Councillor Waseem Zaffar, Cabinet Member for Transport and Environment, reflects on the importance of taking positive action to improve our air quality - not just on Clean Air Day, but in the long-term.

Today is Clean Air Day – an opportunity for individuals and organisations across the world to come together and take positive action to improve the air we all breathe.

However, air quality is not an issue that will be tackled in one day alone. The point of making a pledge for Clean Air Day is that we will continue to make these changes in the long-term with the aim of cleaning up our air for our children, their children and future generations to come.

I myself have pledged to walk to all my ward meetings and, in addition to that, I am also learning to ride a bike at the age of 37 so that I can also cycle to these meetings too. I realise this may prove to be a challenge, but it’s a challenge worth taking if it means I’m playing my part in reducing vehicle emissions.
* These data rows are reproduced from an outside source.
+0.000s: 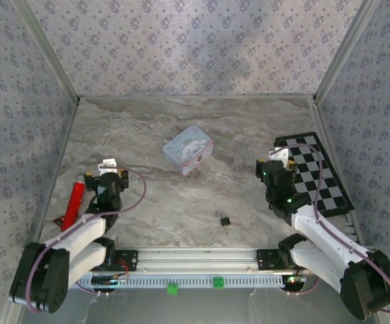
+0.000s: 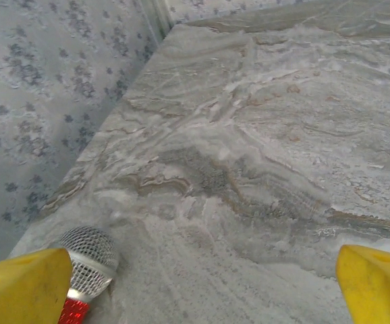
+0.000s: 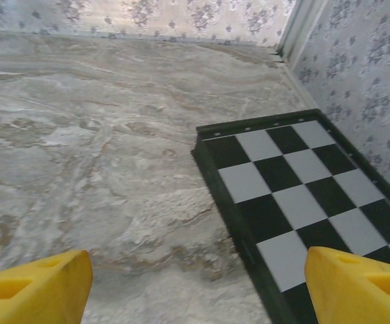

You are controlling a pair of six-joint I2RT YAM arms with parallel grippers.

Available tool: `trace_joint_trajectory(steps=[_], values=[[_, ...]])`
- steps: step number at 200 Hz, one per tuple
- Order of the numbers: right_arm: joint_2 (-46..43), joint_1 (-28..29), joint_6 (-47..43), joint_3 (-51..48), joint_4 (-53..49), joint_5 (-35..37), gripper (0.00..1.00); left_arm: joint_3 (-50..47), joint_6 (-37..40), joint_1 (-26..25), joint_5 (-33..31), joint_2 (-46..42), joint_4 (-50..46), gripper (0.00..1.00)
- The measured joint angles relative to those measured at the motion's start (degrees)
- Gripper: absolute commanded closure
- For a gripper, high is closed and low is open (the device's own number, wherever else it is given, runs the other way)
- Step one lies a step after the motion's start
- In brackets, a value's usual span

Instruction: Unlock the padlock with the key

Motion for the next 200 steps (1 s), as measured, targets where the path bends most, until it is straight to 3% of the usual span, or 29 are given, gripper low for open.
trace_joint_trajectory(steps=[57,107,139,166,200], values=[[1.9,-3.0,-6.3,-3.1,8.6,-0.5,0.16,0.5,3.0,5.4,11.5,8.9,10.5,0.0],[1.4,-4.5,-7.3,-4.5,10.0,-2.9,0.16,5.6,4.7,6.6,19.7,21.0,17.5,0.0],[4.3,-5.9,-7.3,-4.5,11.7,-3.9,0.15,8.1,2.4,11.8,23.5,29.3,22.4,0.0],[7.9,-7.4,-7.4,-4.7,13.4,-4.5,0.15,10.8,0.6,14.2,26.4,31.6,20.2,0.0],[13.5,-13.4,-6.8,-4.7,16.5,-7.1,0.15,12.0,-0.6,14.6,27.8,31.6,19.8,0.0]])
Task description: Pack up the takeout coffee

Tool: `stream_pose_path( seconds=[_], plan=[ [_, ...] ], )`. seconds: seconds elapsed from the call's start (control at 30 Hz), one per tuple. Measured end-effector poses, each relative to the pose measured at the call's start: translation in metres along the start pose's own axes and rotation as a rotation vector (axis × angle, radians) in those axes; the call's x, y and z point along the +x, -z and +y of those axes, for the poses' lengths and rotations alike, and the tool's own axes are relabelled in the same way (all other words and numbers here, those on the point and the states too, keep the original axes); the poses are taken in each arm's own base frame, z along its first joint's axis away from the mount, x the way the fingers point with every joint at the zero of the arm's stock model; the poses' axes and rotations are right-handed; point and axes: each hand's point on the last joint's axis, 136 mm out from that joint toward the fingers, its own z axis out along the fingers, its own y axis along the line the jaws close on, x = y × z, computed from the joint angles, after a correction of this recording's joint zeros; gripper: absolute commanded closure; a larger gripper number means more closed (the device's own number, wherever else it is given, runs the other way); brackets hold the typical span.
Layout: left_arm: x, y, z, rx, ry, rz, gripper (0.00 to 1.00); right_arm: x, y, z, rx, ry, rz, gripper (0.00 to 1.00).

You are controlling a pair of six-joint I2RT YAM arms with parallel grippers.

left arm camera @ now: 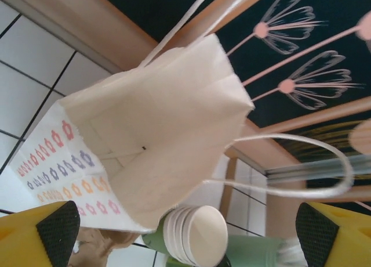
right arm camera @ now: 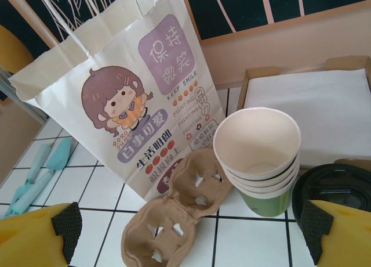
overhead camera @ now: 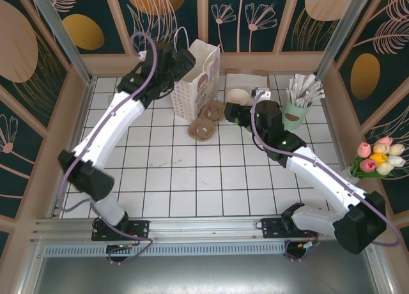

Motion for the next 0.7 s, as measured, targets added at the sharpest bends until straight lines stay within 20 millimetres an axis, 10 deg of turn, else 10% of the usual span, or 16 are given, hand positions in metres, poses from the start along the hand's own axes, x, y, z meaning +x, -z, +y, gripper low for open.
stream_pose_path(
  seconds=[0.37, 0.7],
  plan=[
    [0.047, -0.061, 0.050, -0.328, 0.042, 0.198, 0.33, 0.011, -0.004, 0.003, -0.022, -0.081, 0.002, 0.01],
    [0.042, -0.057, 0.067, -0.394, 0.001, 0.158, 0.99, 0.014, -0.003, 0.006, -0.032, -0.057, 0.011, 0.01]
  ],
)
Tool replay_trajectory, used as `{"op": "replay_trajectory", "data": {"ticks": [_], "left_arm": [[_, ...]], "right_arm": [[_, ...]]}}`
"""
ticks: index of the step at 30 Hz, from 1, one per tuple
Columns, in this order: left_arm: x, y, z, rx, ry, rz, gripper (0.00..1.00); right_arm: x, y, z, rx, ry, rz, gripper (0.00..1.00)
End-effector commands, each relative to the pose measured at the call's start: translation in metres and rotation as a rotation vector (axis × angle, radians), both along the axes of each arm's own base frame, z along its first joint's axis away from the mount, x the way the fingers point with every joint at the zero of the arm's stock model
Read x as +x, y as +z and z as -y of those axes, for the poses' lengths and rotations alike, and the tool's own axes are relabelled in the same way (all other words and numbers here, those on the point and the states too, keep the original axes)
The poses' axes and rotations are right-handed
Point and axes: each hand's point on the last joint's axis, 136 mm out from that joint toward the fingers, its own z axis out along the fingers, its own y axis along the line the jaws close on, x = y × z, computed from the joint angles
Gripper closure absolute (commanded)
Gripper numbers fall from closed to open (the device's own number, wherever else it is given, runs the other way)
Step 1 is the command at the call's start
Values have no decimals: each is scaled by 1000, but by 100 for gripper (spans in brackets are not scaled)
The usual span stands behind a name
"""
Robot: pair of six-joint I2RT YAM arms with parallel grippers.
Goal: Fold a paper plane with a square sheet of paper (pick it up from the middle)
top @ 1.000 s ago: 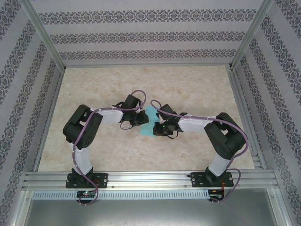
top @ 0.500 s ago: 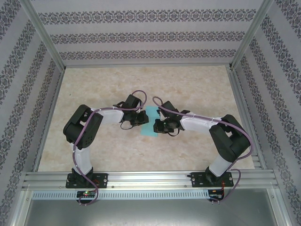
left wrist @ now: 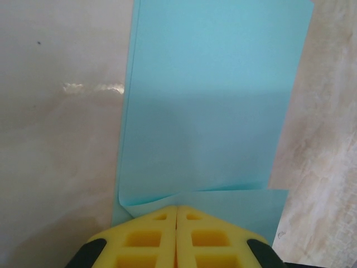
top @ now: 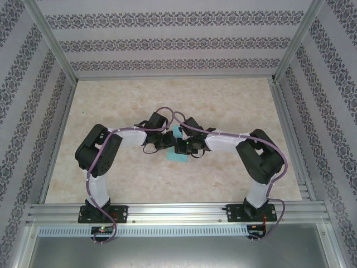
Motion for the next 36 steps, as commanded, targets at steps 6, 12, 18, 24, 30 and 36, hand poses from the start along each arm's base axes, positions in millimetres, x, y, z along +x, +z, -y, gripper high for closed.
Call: {"op": "replay_trajectory", "data": {"ticks": [6,12,18,24,30,36], "left_arm": [[-20,-40,-21,116,39,-95,92],[-21,-40,-20,112,41,-99,92],[-22,-39,-20,108,49,-103,92],[-22,-39,-20,106,50,-106,92],[-23,-41,-25,132,59,-108,92],[-24,-47,-36,197,79,-116,93]], "right_arm": [[18,-4,-1,14,-67,38,99],[21,-9,2,7,-91,38,100],[27,-9,4,20,-128,49,100],[24,-17,6,8,-135,28,100],[6,-31,19,-47,-107,-18,100],[-25,-40,31,-68,-28,-79,100]]}}
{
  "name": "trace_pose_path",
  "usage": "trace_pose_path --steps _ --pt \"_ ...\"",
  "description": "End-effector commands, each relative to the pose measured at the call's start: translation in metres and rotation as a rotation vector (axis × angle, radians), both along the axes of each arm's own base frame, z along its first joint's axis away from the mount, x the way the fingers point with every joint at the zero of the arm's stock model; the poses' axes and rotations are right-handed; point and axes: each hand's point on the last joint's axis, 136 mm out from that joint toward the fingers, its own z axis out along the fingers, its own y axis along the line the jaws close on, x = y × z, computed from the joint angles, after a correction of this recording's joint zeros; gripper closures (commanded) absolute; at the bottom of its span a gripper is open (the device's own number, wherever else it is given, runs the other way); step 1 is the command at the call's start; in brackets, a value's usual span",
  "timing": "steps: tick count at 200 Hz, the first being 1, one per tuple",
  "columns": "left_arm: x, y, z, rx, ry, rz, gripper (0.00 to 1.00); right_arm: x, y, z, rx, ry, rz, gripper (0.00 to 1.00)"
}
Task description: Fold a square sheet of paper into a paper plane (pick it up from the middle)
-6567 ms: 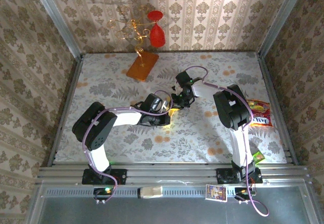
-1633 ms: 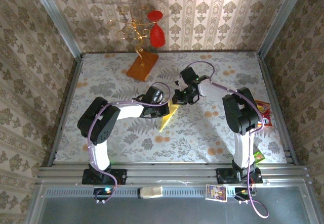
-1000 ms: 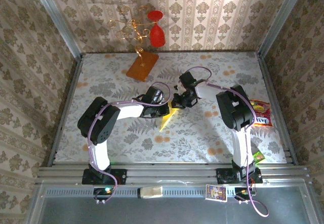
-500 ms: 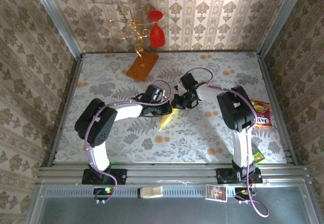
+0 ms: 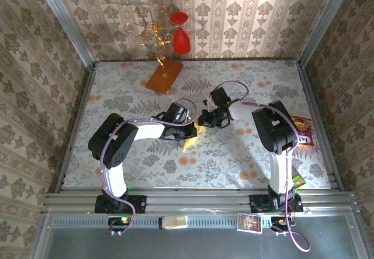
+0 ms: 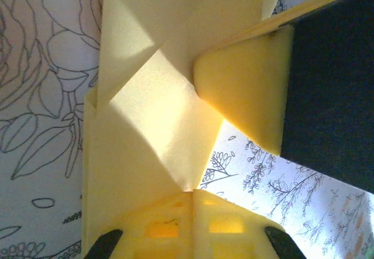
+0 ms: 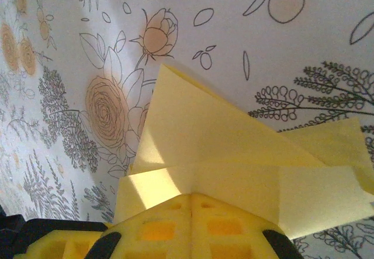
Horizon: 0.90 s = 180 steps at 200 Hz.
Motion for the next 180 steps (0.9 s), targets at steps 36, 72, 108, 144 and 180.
trace_pose_path --steps 36,72,108,144,180 --pt "-0.021 0.025 -0.030 0.061 0.099 0.029 1.00 -0.010 -0.006 0.000 -0.020 0.023 -0.017 0.94" --pt "-0.020 0.024 -0.029 0.045 0.097 0.024 1.00 -0.007 0.002 0.041 0.060 -0.086 0.004 0.90" --pt "-0.019 0.022 -0.028 0.026 0.096 0.017 1.00 -0.019 0.006 0.024 0.064 -0.053 0.000 0.90" --pt "-0.020 0.024 -0.029 0.022 0.101 0.015 1.00 -0.020 0.016 0.014 0.077 -0.024 0.015 0.91" --pt "-0.022 0.026 -0.032 0.024 0.109 0.017 1.00 -0.012 0.016 0.006 0.058 -0.016 0.000 0.92"
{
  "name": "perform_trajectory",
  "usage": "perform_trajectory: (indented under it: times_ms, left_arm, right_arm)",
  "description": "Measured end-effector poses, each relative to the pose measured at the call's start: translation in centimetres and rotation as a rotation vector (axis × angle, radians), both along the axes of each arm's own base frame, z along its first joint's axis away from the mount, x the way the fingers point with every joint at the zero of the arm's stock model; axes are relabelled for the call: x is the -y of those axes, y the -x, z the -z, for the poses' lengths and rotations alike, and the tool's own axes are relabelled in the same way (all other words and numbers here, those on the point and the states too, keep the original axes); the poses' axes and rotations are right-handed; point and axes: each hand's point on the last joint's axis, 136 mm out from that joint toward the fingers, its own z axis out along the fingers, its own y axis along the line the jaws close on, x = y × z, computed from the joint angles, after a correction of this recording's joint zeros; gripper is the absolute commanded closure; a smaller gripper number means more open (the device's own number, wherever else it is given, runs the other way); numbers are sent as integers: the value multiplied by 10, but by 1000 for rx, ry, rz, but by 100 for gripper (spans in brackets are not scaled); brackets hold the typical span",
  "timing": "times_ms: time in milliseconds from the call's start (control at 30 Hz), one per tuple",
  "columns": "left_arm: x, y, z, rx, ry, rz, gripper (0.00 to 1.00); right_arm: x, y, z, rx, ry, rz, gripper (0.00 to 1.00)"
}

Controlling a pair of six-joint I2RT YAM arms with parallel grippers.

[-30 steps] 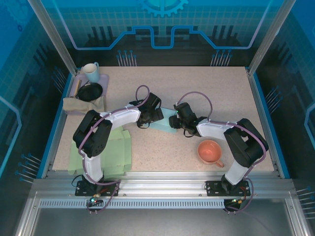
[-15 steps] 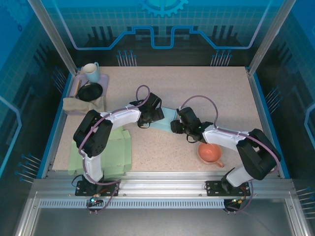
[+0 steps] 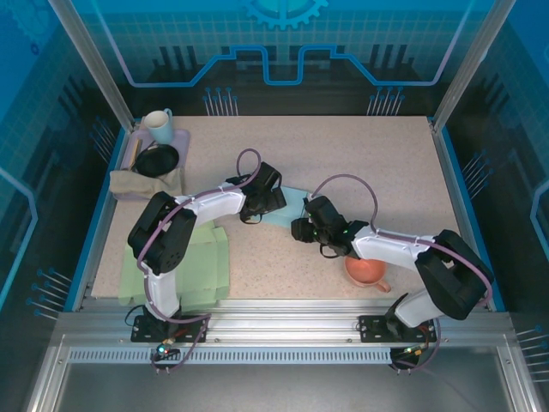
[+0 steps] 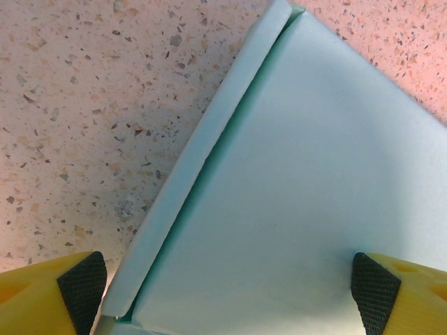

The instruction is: Fold the paper box

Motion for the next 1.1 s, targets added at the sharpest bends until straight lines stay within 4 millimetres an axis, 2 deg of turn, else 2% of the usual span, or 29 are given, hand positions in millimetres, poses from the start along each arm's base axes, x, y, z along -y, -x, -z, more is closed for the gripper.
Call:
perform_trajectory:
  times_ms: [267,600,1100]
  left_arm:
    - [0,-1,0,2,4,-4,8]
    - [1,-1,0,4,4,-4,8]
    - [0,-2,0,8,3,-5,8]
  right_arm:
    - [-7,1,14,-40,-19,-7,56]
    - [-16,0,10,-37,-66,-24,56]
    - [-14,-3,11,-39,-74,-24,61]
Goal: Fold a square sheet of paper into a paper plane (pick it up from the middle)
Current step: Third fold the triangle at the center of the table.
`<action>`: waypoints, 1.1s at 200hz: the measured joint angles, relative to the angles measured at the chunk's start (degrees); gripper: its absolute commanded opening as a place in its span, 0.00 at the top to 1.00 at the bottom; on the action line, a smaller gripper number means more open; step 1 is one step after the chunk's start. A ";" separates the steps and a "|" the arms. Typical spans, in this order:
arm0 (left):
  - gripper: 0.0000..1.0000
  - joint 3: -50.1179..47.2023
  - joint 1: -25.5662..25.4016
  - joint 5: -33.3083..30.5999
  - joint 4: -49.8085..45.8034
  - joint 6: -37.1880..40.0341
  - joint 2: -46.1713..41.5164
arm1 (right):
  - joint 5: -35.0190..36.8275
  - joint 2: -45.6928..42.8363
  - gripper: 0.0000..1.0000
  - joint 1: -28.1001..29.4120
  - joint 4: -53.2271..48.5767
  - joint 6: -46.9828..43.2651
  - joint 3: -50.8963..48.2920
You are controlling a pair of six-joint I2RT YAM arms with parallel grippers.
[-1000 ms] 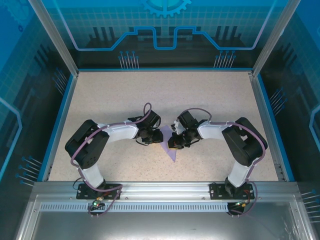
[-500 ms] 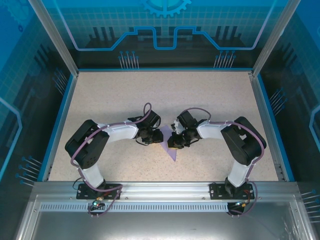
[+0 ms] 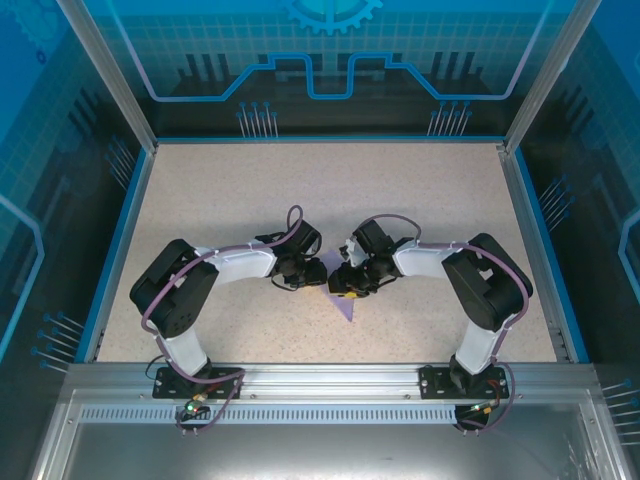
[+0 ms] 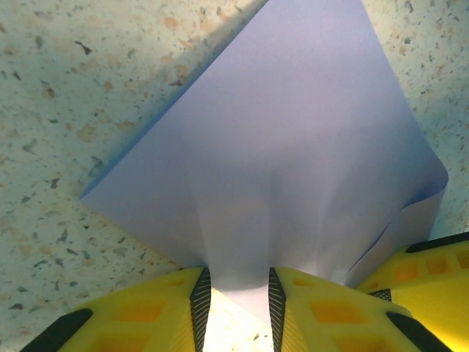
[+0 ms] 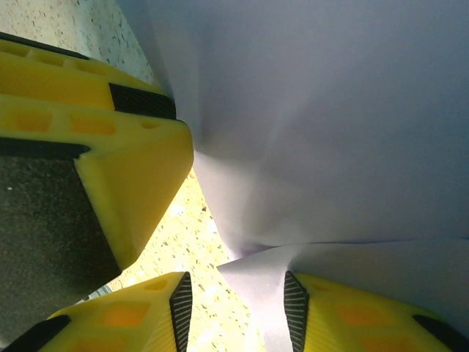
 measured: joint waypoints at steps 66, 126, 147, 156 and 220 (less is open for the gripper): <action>0.68 -1.27 0.02 0.04 -1.49 -0.94 -5.11 | 0.09 0.00 0.61 0.00 0.00 -0.02 0.07; 0.70 -3.74 0.66 1.49 -0.79 -4.72 -10.97 | 1.64 0.00 0.80 0.00 -0.02 -0.57 -0.28; 0.71 -4.42 0.63 2.43 0.28 -5.38 -10.95 | 1.97 0.00 0.83 0.00 -0.07 -0.63 -0.28; 0.71 -4.55 0.63 2.80 0.66 -5.88 -10.82 | 2.10 0.00 0.84 0.00 -0.15 -0.63 -0.28; 0.75 -4.55 -1.51 4.50 3.15 -6.34 -6.95 | 2.10 0.00 0.90 0.00 -0.22 -0.68 -0.37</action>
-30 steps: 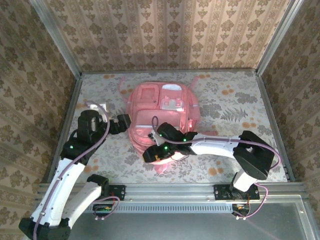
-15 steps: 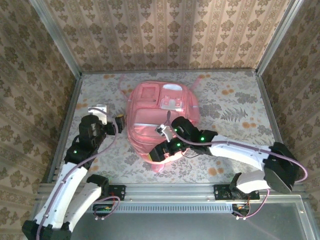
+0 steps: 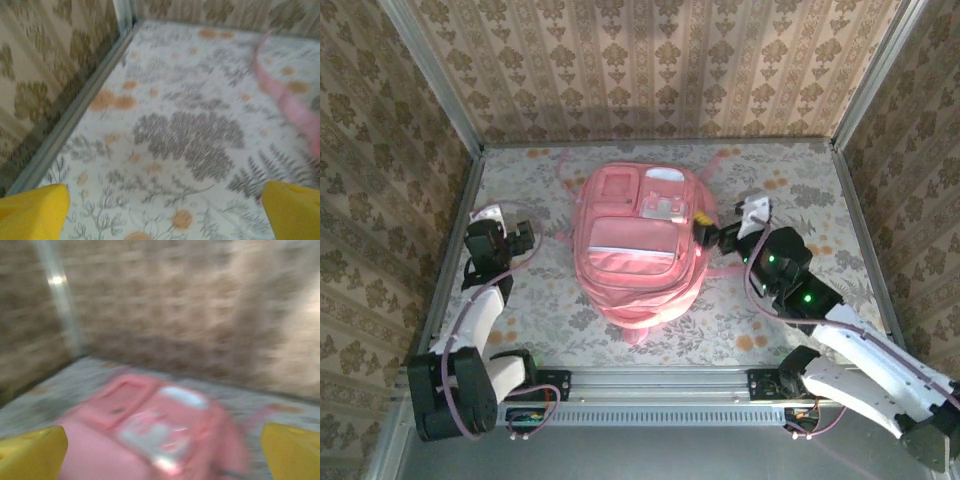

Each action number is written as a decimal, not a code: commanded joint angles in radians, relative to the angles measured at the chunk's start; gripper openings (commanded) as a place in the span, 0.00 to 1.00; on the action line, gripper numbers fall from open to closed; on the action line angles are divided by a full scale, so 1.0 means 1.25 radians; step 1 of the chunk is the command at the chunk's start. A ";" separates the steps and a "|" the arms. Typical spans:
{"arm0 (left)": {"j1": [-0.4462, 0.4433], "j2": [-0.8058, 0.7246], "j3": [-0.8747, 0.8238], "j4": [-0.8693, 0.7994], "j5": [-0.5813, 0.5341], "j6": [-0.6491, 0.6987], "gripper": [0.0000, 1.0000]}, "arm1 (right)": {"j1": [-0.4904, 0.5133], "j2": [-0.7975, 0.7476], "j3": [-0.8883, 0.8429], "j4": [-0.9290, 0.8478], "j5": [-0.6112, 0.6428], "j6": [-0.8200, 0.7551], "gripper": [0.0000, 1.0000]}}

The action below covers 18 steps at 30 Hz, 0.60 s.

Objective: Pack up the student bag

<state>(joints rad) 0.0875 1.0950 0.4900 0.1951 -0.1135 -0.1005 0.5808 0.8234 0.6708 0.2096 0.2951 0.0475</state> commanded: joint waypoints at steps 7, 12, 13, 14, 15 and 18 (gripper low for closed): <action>0.021 0.160 -0.046 0.217 0.086 0.033 1.00 | -0.335 0.233 -0.099 0.134 0.103 0.062 1.00; 0.007 0.231 -0.070 0.404 0.108 0.024 1.00 | -0.390 0.358 -0.118 0.202 0.065 0.068 1.00; 0.000 0.262 -0.091 0.488 0.096 0.023 1.00 | -0.391 0.380 -0.128 0.215 0.060 0.051 1.00; -0.005 0.267 -0.095 0.499 0.106 0.035 1.00 | -0.394 0.404 -0.143 0.249 0.061 0.050 1.00; -0.024 0.262 -0.083 0.463 0.088 0.045 1.00 | -0.399 0.421 -0.168 0.294 0.059 0.056 1.00; -0.095 0.350 -0.102 0.589 0.015 0.107 1.00 | -0.423 0.429 -0.199 0.367 -0.023 0.036 1.00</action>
<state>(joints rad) 0.0273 1.4631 0.3954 0.7280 -0.0452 -0.0433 0.0757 1.3514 0.4541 0.5167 0.3580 0.1078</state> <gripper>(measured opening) 0.999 0.999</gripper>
I believe that everyone has a right to clean air, just as we all have a right to clean water. However, that is not the case at the moment – in fact, poor air quality is responsible for up to 900 early deaths in Birmingham each year. The main source of this pollution is vehicle emissions, particularly from diesel vehicles.

This is completely unacceptable and we need to act now to prevent these deaths. We also face being fined tens of millions of pounds if we don’t bring pollution levels in the city down to legal limits in the shortest possible time.

On Tuesday, 26 June, I will be taking a report to Cabinet, seeking approval to launch a full public consultation into plans for a Clean Air Zone in Birmingham. If implemented, this would mean charging the most polluting vehicles to enter the area of the city within the A4540 Middleway ring road, including lorries, vans, buses, coaches, private hire vehicles, taxis and private cars.

However, it is important to note that this is NOT a congestion charge: this is not about restricting the volume of traffic but restricting those vehicles with the most polluting engines by discouraging them from entering the Clean Air Zone in the first place.

If your vehicle’s engine is clean enough then you will not be charged. In fact, in an ideal world, no one would need to pay a charge at all because they would be driving a low or zero-emission vehicle, or walking, cycling or using public transport.

We recognise that this will have an impact on many people, particularly in the more deprived areas of the city, as well as businesses, including the taxi and private hire trade. If approved by Cabinet, our consultation will give everyone a chance to tell us how a Clean Air Zone would affect them so that we can work to put together a range of measures to support them – but we MUST take action to address the air quality crisis as quickly as possible.

Of course, this is not just a Birmingham issue. Poor air quality affects people all over the country and this is why it is important for city leaders to come together to share ideas and best practice, as well as committing to work together to tackle this problem on a national level.

This was demonstrated yesterday when I had the pleasure of attending the Clean Air Summit hosted by Mayor of London Sadiq Khan. This historic event enabled representatives from cities across England and Wales to come together to agree a bold plan to address air pollution and put our views and concerns to Environment Secretary Michael Gove.

We all have a part to play in improving the air we breathe, so whatever positive action you’re taking for Clean Air Day, I hope you will continue doing it in your everyday lives. Together we can turn Birmingham into a clean air city.